**Exercise directions**
Pull each line holding the word "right" from the data.
(Data Opens)
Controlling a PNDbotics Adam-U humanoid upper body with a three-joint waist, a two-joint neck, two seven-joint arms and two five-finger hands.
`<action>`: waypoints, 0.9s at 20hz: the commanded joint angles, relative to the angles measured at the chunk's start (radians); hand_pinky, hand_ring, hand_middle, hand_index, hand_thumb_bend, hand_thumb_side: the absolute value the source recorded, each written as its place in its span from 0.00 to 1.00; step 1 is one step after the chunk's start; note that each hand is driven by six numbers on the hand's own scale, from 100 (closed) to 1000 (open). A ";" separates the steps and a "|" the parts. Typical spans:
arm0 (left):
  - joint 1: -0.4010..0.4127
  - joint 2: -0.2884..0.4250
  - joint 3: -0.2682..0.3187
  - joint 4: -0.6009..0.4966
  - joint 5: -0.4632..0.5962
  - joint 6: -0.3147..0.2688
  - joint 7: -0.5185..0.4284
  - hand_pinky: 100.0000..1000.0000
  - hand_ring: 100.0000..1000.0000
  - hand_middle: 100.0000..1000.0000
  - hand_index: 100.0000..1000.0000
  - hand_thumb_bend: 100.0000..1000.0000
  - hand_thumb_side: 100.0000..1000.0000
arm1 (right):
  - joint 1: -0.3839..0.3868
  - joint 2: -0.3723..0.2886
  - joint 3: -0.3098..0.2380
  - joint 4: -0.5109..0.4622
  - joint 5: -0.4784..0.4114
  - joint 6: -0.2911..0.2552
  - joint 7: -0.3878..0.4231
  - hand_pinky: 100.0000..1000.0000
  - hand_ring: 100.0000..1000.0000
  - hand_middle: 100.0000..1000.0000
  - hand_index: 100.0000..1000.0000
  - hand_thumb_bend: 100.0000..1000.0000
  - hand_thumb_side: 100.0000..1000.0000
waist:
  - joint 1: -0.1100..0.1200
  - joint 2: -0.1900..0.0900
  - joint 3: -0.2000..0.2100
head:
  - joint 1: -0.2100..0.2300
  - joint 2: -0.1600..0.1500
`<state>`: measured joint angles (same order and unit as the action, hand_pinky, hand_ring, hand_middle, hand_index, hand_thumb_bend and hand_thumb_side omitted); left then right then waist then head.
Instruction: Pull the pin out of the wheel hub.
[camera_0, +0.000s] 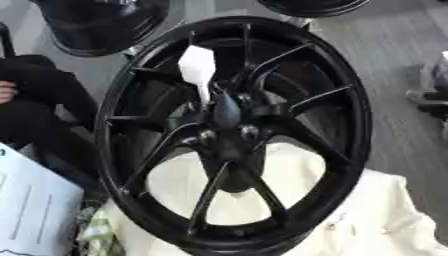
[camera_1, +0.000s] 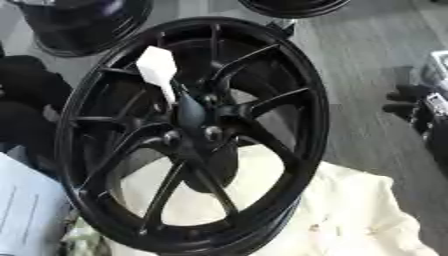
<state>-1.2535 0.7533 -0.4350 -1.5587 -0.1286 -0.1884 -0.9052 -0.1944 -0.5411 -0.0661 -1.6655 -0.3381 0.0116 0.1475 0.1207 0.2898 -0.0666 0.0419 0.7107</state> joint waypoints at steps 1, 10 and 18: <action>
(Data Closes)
**Your solution**
arm1 (right):
`<state>`: measured joint angles (same order and unit as the action, hand_pinky, hand_ring, hand_middle, hand_index, hand_thumb_bend and hand_thumb_side omitted); left then right then waist then head.

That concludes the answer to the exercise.